01Research in Context
What this study did
Doctors tested leftover blood from routine prenatal screens. They looked at three hormone levels taken around week 17 of pregnancy.
They matched these lab values to later autism diagnoses in California kids. The sample was large and came from state birth records.
What they found
Low estriol, high alpha-fetoprotein, and very high or very low hCG each nudged autism odds up a little.
The shifts were small, but they showed up across thousands of pregnancies.
How this fits with other research
Deserno et al. (2017) and Aller et al. (2023) tell a similar story.
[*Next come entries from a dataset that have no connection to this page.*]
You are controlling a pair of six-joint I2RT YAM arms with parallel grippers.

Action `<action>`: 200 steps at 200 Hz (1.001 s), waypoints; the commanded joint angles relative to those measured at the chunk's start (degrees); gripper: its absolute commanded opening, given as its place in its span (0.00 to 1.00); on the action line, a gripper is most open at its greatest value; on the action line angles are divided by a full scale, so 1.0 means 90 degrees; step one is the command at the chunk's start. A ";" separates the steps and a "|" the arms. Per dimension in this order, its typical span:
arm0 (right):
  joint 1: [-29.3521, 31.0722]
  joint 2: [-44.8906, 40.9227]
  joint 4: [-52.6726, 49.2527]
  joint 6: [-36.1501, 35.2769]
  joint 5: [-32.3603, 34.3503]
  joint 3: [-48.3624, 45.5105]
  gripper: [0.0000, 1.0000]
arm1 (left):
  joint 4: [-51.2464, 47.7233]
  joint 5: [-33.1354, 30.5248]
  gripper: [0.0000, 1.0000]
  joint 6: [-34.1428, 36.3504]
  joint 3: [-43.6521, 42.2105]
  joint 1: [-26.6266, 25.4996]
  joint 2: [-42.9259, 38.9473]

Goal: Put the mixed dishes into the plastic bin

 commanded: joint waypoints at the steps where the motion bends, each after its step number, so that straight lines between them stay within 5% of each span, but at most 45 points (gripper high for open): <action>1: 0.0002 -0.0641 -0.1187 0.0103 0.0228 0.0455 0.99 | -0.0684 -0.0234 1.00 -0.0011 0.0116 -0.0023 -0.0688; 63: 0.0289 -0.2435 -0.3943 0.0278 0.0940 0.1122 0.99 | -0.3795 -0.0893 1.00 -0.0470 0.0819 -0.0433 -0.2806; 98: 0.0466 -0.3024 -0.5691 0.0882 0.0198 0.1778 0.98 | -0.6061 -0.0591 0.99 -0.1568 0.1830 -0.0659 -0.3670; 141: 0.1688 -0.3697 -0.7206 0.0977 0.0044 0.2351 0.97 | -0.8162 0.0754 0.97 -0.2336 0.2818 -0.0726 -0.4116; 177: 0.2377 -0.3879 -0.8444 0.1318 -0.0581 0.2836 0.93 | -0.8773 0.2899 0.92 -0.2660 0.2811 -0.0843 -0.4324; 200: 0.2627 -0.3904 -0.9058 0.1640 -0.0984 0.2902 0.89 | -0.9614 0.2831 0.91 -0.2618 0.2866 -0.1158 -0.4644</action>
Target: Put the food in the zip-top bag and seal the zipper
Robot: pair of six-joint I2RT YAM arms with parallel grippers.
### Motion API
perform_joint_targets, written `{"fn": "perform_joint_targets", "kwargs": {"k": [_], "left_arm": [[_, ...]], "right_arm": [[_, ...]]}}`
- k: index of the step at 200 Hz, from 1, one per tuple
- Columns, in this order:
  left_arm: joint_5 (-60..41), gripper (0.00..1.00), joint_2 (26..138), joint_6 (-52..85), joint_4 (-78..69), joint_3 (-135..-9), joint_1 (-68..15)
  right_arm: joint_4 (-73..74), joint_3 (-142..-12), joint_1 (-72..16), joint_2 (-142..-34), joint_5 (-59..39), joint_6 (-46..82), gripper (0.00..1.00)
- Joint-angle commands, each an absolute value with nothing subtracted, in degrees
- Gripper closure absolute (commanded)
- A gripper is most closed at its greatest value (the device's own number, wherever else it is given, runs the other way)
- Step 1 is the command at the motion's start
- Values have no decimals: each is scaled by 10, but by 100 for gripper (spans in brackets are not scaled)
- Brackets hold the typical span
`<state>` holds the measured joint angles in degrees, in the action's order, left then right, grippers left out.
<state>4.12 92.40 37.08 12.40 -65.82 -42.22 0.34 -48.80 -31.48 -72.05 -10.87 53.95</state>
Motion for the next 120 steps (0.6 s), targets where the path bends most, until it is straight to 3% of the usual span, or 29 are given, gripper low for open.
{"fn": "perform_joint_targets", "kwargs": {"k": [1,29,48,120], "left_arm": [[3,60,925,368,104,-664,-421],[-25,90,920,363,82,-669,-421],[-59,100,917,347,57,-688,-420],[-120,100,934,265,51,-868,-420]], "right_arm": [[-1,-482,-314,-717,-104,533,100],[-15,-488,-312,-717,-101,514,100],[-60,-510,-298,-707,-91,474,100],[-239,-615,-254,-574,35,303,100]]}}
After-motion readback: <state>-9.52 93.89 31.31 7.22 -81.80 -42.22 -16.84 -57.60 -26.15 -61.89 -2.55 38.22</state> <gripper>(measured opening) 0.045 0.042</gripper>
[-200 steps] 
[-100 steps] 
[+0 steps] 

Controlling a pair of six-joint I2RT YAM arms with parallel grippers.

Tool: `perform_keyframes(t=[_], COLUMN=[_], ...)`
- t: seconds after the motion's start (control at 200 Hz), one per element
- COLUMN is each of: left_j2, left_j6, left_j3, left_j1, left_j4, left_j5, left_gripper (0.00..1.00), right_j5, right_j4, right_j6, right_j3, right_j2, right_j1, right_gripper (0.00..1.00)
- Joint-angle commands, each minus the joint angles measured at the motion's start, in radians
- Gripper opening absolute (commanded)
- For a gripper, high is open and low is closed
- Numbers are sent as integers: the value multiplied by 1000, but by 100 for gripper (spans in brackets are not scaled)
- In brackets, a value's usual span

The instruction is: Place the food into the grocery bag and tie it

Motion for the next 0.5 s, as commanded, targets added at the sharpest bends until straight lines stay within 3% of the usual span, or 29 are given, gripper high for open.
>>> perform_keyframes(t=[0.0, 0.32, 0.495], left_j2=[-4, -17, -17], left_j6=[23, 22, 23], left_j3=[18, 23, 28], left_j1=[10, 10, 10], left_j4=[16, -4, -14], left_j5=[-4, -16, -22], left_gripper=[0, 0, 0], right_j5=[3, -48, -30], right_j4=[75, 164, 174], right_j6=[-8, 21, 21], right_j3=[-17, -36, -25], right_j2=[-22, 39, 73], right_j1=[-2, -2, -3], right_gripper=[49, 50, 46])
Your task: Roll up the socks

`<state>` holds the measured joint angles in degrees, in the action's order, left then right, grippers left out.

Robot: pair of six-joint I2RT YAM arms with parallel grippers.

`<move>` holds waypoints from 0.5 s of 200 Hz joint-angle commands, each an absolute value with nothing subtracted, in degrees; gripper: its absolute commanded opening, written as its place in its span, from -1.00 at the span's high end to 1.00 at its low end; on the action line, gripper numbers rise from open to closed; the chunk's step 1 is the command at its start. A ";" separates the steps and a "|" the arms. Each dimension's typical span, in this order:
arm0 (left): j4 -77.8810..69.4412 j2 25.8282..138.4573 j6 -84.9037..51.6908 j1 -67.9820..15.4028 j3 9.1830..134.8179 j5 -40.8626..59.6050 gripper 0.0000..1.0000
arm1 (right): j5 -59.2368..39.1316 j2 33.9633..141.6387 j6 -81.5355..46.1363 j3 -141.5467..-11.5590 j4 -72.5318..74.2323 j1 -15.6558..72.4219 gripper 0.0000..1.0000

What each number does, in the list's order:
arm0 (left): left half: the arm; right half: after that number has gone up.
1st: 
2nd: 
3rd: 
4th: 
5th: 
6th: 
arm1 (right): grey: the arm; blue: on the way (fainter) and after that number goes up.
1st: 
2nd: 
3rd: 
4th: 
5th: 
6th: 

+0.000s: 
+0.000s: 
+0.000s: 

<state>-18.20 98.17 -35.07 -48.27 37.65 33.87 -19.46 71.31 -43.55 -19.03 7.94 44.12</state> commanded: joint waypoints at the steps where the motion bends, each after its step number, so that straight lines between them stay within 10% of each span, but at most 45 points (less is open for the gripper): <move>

They used mom’s body hair or testosterone levels as stand-ins for hormones and also saw a slight rise in autism odds.
Granillo et al. (2022) looks like a clash at first. They found no link between mom’s androgens and autism in high-risk baby brothers and sisters. The key difference is the group they studied. Lauren’s team only looked at siblings who already had a higher chance of autism. In that already-loaded deck, hormone levels did not add new information.
Zhu et al. (2020) widen the lens. Their meta-analysis shows moms with autoimmune diseases like lupus also have slightly more kids with autism. Hormones and immune problems may both sit on the same early-pregnancy pathway.
Why it matters
You cannot change prenatal hormones, but you can use the clue. When a chart shows odd second-trimester lab values, flag it for closer developmental watch. Pair this with questions about autoimmune history. The signal is weak, so it will not change diagnosis, but it can speed referral if delays show up later.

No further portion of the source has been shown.